I grew up around cricketers. My father played for Greenmount in the Bolton League and they had some fantastic professionals – like the Australians Mark Taylor and Matthew Hayden – who stayed at our house. I learned a lot about professionalism through mixing with cricketers.

On who was the better brother...

Gary and I probably had more rivalry at cricket than football. We had to get each other out in order to have a bat. Everyone wants to bat – nobody wants to bowl! I was an opening bat, I wanted dot balls and to keep the ball on the deck. My brother called me Geoff Boycott – he was more Ian Botham.

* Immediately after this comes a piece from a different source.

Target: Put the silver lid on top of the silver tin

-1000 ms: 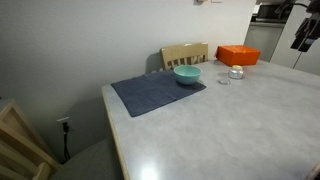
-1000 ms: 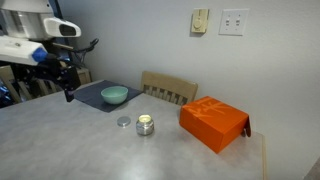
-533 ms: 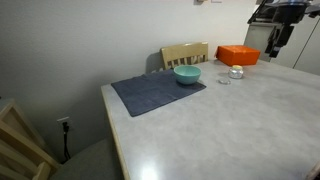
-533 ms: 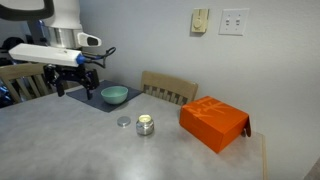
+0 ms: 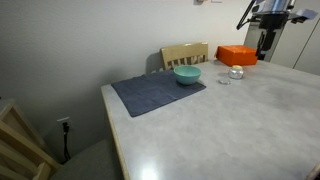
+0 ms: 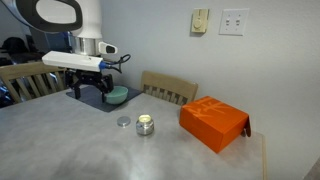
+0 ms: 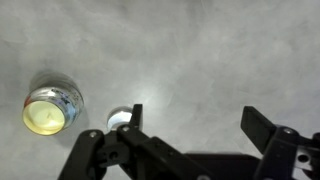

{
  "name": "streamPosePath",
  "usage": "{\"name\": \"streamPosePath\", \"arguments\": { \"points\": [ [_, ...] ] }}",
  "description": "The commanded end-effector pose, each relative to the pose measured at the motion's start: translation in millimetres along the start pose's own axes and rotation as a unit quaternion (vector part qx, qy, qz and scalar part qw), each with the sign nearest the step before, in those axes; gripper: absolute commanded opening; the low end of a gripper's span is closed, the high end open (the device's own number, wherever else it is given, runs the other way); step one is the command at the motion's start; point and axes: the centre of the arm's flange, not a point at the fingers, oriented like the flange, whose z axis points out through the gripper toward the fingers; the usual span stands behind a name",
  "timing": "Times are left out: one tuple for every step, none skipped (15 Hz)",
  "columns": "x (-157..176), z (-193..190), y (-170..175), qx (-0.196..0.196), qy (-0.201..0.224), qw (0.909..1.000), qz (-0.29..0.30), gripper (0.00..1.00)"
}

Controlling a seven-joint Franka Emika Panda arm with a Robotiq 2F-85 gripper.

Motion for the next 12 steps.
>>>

On being bounced by Ottis Gibson...

I faced Ottis Gibson in my early teens when Greenmount 1st XI were a man short against Farnworth. Ottis was their overseas pro and he saw that I was tiny and came in off two paces. But two or three overs later he was coming off his full run, bouncing me, but he still couldn’t get me out. Afterwards, he came up to me and said well done.

Neville once played against current England bowling coach Ottis Gibson

On playing with Freddie...

Playing for Lancashire schoolboys from the age of 11 to 15 were the best days of my life. I played with and against the likes of Mark Chilton, Freddie, Paul Collingwood, Vikram Solanki and Marcus Trescothick. they were just fantastic memories. It’s not like football where you meet up, play for 90 minutes and then go home. We did everything together: several hours playing then socialising with families afterwards.

On choosing between cricket and football...

When I was 14 or 15, I’d have preferred to play cricket for England. But then I played football for England Schoolboys in front of 80,000 people at Wembley, compared to 150 to 200 watching my England schools cricket debut at Cirencester. Football had a wow factor.

The choice was made when I was 15 and I still feel sad that it had to be made so early. I’d just been called up for Lancashire 2nd XI, but my headmaster told my parents that I was missing too much schoolwork and that I had to make a decision between the two sports.

On cricket fans at Manchester United...

There were quite a few cricket fans at United. Steve Bruce was a big fan and Scholesy is brilliant – he loves it. In the treble year in 1999 we had an indoor cricket match because the weather was so bad outside. Imagine – Ole Gunnar Solskjaer and Jaap Stam playing cricket, holding the bat like it was baseball. It was unbelievable. Nicky Butt’s coming in trying to bounce me and my brother. It was fantastic.

On his love for cricket...

I became an ambassador for the Lancashire Foundation in 2012, and I faced Murali and Saj Mahmood. I had half an hour in the nets and I said to my wife: “I want to be a cricketer now.” I didn’t want to take the pads off – I was back in the zone.